Visites domiciliaires : des sanctions plus importantes en cas d’opposition du contribuable à l’accès aux documents informatiques

La loi de finances pour 2022 vient alourdir les sanctions prévues en cas d’obstacle à l’accès aux documents informatiques dans le cadre des perquisitions domiciliaires.

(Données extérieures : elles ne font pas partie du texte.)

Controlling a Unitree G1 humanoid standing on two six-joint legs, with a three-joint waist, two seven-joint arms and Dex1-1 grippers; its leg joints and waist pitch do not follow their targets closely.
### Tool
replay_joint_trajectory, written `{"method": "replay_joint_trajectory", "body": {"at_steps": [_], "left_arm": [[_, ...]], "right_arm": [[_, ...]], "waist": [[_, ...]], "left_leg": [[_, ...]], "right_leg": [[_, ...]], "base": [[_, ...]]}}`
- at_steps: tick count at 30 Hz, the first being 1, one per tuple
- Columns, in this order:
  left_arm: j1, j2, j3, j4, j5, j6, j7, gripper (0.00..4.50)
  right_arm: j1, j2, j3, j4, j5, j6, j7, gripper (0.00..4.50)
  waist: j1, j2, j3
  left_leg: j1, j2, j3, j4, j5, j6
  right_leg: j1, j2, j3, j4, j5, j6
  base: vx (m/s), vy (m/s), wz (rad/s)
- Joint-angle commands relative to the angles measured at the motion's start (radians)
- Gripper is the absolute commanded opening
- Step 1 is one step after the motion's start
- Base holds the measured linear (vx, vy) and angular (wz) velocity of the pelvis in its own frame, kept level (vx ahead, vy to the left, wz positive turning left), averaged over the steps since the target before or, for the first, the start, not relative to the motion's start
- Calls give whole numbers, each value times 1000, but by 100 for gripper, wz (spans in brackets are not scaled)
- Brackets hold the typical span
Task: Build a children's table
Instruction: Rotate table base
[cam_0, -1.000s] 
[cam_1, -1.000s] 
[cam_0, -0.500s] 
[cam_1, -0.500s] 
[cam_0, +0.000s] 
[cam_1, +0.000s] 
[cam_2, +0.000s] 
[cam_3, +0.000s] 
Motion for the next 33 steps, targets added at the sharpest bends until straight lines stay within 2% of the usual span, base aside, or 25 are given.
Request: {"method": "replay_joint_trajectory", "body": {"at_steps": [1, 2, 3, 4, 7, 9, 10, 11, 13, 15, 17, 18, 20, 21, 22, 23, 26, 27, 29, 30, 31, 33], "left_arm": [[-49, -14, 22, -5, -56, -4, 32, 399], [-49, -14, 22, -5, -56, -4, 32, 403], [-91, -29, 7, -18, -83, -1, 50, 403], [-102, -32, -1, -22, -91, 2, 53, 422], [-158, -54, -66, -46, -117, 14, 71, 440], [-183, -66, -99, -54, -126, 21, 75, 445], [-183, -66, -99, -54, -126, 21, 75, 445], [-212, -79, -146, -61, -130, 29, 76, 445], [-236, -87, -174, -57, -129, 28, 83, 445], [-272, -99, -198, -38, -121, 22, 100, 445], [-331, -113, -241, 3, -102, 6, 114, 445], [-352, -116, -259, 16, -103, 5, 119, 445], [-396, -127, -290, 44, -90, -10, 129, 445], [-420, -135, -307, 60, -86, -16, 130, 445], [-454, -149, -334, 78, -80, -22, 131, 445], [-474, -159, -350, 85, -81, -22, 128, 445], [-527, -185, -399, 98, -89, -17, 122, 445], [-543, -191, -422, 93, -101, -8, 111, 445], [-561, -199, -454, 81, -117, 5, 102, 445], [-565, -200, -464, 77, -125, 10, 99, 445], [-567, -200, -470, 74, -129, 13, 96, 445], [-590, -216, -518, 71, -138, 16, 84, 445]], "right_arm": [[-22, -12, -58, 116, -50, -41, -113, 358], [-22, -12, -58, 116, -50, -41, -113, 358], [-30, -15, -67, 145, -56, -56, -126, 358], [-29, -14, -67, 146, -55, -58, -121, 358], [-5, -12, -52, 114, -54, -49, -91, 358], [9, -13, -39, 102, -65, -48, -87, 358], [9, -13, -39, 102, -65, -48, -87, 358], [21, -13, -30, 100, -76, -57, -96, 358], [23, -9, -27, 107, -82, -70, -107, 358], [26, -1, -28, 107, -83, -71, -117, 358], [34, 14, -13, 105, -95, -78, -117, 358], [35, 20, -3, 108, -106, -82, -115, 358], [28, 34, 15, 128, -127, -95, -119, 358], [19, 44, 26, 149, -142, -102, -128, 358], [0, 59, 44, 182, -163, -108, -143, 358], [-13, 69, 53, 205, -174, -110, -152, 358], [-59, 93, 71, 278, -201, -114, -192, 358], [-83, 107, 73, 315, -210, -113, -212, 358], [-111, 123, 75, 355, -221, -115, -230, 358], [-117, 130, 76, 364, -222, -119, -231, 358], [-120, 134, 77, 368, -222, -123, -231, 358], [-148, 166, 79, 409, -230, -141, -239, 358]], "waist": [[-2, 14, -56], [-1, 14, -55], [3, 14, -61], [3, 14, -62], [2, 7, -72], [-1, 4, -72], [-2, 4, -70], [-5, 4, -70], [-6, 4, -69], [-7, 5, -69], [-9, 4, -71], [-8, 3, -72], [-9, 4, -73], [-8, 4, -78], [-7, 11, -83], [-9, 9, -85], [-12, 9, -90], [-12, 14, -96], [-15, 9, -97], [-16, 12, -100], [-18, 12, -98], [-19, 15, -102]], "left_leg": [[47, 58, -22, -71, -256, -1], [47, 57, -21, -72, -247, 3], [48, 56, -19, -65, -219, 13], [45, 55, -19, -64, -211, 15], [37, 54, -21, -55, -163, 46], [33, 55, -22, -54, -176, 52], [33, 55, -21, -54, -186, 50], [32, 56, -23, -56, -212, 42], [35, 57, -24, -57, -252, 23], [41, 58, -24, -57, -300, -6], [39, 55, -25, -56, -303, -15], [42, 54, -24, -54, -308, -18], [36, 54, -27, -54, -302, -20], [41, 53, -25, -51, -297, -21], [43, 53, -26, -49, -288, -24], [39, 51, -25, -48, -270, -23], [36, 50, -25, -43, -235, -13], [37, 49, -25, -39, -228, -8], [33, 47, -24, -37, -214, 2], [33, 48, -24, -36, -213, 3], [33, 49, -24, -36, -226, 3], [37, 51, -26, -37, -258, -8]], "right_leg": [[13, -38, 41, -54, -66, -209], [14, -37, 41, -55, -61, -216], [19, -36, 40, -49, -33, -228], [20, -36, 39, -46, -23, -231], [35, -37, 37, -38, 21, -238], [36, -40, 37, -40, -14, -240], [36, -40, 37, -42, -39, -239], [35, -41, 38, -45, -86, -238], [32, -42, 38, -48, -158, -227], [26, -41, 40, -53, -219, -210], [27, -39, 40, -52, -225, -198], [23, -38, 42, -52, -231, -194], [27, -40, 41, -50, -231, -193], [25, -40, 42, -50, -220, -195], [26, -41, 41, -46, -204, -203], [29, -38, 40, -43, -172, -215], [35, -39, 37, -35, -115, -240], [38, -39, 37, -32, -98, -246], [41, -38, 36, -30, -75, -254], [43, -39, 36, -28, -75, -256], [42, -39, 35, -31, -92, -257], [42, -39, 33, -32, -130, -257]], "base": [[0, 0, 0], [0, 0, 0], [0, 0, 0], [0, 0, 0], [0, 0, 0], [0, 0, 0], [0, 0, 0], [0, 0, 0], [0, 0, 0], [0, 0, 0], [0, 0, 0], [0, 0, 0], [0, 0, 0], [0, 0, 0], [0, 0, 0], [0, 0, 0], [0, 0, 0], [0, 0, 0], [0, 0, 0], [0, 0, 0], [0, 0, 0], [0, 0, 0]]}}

SourceArticle n° 141 de la loi n° 2021-1900 du 30 décembre 2021 de finances pour 2022

 

L’administration fiscale a la possibilité de procéder à une visite domiciliaire en présence de présomptions d’agissements frauduleux d’une gravité significative commis par le contribuable[1].

 

Une telle perquisition a pour objet de permettre à l’administration de rechercher la preuve des agissements constitutifs d’une fraude fiscale en tous lieux où les pièces sont susceptibles d’être détenues et de procéder à leur saisie, et ce quel que soit le support.

 

Chaque visite doit être autorisée par une ordonnance du juge des libertés et de la détention du tribunal judiciaire.

 

Dans le cadre d’une visite domiciliaire, des sanctions sont prévues en cas d’obstacle à l’accès aux pièces ou documents informatiques[2].

 

Les sanctions étaient les suivantes :

 

  10 000 euros, ou 5 % des droits rappelés si ce dernier montant est plus élevé, lorsque l’obstacle est constaté dans les locaux occupés par le contribuable soupçonné de fraude lui-même ;

 

  10 000 euros lorsque l’obstacle est constaté dans les locaux occupés par le représentant en droit ou en fait du contribuable ;

 

  1 500 euros dans les autres cas, c’est-à-dire lorsque l’obstacle est constaté dans les locaux d’un tiers.

 

La loi de finances pour 2022, en son article 141, vient alourdir de façon conséquente ces amendes afin de les porter à :

 

  50 000 euros ou 5 % des droits rappelés si ce dernier montant est plus élevé, lorsque l’obstacle est constaté dans les locaux occupés par le contribuable soupçonné de fraude lui-même ;

 

  50 000 euros lorsque l’obstacle est constaté dans les locaux occupés par le représentant en droit ou en fait du contribuable ;

 

  10 000 euros dans les autres cas, c’est-à-dire lorsque l’obstacle est constaté dans les locaux d’un tiers.

 

Concernant les visites douanières, les sanctions sont plus sévères également. L’amende passe de 10 000 euros à 50 000 euros lorsque le refus d’accès est constaté dans les locaux occupés par l’occupant des lieux ou son représentant[3].